Guettler Joseph H, Demetropoulos Constantine K, Yang King H, Jurist Kenneth A
Department of Orthopaedic Surgery, William Beaumont Hospital, Royal Oak, Michigan, USA.
Am J Sports Med. 2004 Sep;32(6):1451-8. doi: 10.1177/0363546504263234. Epub 2004 Jul 20.
To determine the influence of osteochondral defect size on defect rim stress concentration, peak rim stress, and load redistribution to adjacent cartilage over the weightbearing area of the medial and lateral femoral condyles in the human knee.
Eight fresh-frozen cadaveric knees were mounted at 30 degrees of flexion in a materials testing machine. Digital electronic pressure sensors were placed in the medial and lateral compartments of the knee. Each intact knee was first loaded to 700 N and held for 5 seconds. Dynamic pressure readings were recorded throughout the loading and holding phases. Loading was repeated over circular osteochondral defects (5, 8, 10, 12, 14, 16, 18, and 20 mm) in the 30 degrees weightbearing area of the medial and lateral femoral condyles.
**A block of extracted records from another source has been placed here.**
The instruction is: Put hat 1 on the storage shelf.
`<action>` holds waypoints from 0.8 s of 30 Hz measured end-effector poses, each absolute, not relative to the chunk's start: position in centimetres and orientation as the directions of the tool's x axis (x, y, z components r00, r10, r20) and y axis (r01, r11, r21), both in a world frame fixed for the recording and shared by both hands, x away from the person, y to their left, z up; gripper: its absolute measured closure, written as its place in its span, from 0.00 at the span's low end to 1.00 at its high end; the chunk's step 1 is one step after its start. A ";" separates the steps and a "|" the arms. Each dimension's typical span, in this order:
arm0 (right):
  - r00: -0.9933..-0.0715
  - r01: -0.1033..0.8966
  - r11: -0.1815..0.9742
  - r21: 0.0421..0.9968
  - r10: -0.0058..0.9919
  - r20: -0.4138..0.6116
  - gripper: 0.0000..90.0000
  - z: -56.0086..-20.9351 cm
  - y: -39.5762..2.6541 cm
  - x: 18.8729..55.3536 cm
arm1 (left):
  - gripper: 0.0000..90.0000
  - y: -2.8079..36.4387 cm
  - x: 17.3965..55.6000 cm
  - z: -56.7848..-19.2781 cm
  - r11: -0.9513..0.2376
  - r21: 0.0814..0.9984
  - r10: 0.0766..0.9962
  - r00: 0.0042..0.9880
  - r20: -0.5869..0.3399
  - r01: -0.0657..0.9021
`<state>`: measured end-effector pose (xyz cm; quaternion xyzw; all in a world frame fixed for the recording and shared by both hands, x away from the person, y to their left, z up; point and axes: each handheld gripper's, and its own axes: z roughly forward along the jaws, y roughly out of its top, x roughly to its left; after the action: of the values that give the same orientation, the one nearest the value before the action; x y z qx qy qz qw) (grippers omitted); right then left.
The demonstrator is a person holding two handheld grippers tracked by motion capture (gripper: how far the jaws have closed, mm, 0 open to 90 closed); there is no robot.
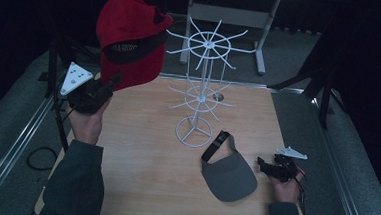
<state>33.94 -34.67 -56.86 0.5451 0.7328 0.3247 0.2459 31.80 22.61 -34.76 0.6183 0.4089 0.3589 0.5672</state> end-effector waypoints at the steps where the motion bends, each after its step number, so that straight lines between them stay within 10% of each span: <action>1: -0.285 0.639 0.195 0.744 0.959 -0.006 0.29 -56.9 -34.7 33.9 | 0.95 22.5 31.7 -34.7 -0.022 0.995 0.912 0.410 -0.019 0.093; 24: -0.286 0.639 0.196 0.744 0.958 -0.007 0.29 -56.9 -34.7 33.9 | 0.95 20.6 30.5 -42.6 -0.194 0.973 0.910 0.393 0.132 0.123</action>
<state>33.94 -34.67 -56.86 0.5446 0.7331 0.3247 0.2458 30.53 20.58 -42.63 0.6661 0.3876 0.3915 0.5028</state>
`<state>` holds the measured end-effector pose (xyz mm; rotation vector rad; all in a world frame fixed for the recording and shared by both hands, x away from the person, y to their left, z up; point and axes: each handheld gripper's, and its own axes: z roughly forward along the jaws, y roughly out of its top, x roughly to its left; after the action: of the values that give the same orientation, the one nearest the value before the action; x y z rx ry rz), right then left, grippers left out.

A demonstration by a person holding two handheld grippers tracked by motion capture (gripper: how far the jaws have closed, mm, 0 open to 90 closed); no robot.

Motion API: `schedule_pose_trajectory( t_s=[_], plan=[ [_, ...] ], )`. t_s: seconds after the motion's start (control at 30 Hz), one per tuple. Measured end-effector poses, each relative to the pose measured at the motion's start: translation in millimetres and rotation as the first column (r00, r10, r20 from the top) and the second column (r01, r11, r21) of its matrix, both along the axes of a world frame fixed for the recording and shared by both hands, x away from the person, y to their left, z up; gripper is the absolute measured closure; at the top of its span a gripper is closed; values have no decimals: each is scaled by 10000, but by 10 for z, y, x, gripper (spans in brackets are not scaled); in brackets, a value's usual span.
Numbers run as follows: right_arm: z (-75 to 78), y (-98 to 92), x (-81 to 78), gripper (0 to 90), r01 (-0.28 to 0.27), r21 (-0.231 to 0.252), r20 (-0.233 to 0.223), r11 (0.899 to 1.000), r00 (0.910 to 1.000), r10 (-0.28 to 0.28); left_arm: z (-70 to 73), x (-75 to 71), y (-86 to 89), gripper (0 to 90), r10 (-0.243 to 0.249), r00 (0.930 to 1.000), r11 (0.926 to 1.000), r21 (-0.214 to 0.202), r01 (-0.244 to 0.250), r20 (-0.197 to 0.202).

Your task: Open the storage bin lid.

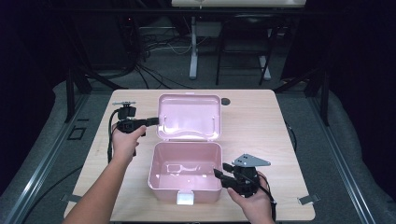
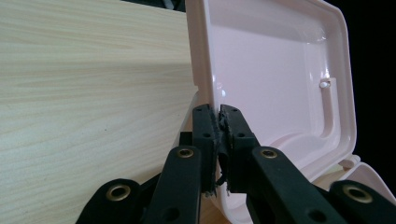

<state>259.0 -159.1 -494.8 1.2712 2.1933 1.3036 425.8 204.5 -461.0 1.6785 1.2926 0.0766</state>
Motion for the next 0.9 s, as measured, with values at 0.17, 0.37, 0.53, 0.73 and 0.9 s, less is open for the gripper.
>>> schedule_pose_trajectory(
  t_s=[0.17, 0.37, 0.53, 0.73, 0.9],
  plan=[
    [-1, -2, 0, 586, -10, 6, -5, 10000, 10000, 10, -18, 4, -6, 857, 106, 9999, 9999, -28, -106, -42],
    [0, -1, 0, 586, -4, 5, -3, 10000, 10000, 4, -33, 13, -6, 857, 137, 9998, 9999, -39, -138, -118],
    [0, 0, 1, 586, 1, 20, -18, 10000, 10000, -1, -41, 18, -8, 857, 155, 9998, 9999, 4, -155, -143],
    [-4, -5, 6, 586, -13, 44, -3, 10000, 10000, 13, -69, 29, -7, 858, 177, 9995, 9998, 98, -175, -262],
    [-4, -5, 7, 586, -16, 50, -8, 10000, 10000, 16, -99, 34, -4, 858, 173, 9992, 9998, 107, -169, -360]
  ],
)
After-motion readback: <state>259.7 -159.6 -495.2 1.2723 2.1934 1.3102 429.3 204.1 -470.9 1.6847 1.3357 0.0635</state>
Stress concentration around the rims of defects 8 mm and smaller was not demonstrated, and pressure distribution in this size range was dominated by the menisci. For defects 10 mm and greater, distribution of peak pressures followed the rim of the defect with a mean distance from the rim of 2.2 mm on the medial condyle and 3.2 mm on the lateral condyle. An analysis of variance with Bonferroni correction revealed a statistically significant trend of increasing radius of peak pressure as defect size increased for defects from 10 to 20 mm (P = .0011). Peak rim pressure values did not increase significantly as defects were enlarged from 10 to 20 mm. Load redistribution during the holding phase was also observed.
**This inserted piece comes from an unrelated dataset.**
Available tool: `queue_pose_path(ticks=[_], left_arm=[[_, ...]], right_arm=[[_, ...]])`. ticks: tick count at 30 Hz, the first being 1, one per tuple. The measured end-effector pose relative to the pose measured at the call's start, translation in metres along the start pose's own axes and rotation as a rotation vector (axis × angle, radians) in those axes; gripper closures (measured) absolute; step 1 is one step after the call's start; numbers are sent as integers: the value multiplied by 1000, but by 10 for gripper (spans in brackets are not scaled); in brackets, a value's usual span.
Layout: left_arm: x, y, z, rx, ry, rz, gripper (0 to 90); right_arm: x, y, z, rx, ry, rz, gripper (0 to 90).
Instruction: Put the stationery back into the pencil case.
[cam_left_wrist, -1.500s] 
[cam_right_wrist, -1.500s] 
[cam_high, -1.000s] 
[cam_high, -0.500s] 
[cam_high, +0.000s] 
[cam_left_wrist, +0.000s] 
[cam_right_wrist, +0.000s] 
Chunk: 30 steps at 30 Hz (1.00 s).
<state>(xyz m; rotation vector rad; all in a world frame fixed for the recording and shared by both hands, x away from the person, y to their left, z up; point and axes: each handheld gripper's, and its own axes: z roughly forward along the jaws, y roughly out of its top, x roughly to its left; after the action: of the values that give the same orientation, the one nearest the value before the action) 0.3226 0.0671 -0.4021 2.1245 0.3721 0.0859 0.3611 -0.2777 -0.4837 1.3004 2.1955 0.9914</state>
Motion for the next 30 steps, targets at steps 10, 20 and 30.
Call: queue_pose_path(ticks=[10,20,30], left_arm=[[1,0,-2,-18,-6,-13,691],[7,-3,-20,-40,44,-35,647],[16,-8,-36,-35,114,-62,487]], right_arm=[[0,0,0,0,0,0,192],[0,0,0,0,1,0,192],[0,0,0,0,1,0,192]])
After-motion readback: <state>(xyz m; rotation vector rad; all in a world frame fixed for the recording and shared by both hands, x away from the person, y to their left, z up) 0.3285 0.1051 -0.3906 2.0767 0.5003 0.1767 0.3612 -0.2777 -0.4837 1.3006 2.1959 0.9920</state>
Rim stress concentration was demonstrated for osteochondral defects 10 mm and greater in size. This altered load distribution has important implications relating to the long-term integrity of cartilage adjacent to osteochondral defects in the human knee. Although the decision to treat osteochondral lesions is certainly multifactorial, a size threshold of 10 mm, based on biomechanical data, may be a useful adjunct to guide clinical decision making.
确定骨软骨缺损大小对人膝关节内侧和外侧股骨髁负重区域缺损边缘应力集中、边缘峰值应力以及相邻软骨负荷再分配的影响。
将八个新鲜冷冻的尸体膝关节在材料试验机中屈曲30度固定。数字电子压力传感器放置在膝关节的内侧和外侧间室。每个完整的膝关节首先加载至700 N并保持5秒。在整个加载和保持阶段记录动态压力读数。在内侧和外侧股骨髁30度负重区域的圆形骨软骨缺损(5、8、10、12、14、16、18和20 mm)上重复加载。
未显示8 mm及更小的缺损边缘存在应力集中,该尺寸范围内的压力分布主要由半月板主导。对于10 mm及更大的缺损,峰值压力分布沿缺损边缘,在内侧髁距边缘的平均距离为2.2 mm,在外侧髁为3.2 mm。经Bonferroni校正的方差分析显示,对于10至20 mm的缺损,随着缺损大小增加,峰值压力半径呈统计学显著增加趋势(P = .0011)。当缺损从10 mm扩大到20 mm时,边缘峰值压力值未显著增加。在保持阶段也观察到了负荷再分配。
对于尺寸为10 mm及更大的骨软骨缺损,显示出边缘应力集中。这种改变的负荷分布对人膝关节骨软骨缺损相邻软骨的长期完整性具有重要意义。尽管治疗骨软骨损伤的决定肯定是多因素的,但基于生物力学数据的10 mm尺寸阈值可能是指导临床决策的有用辅助依据。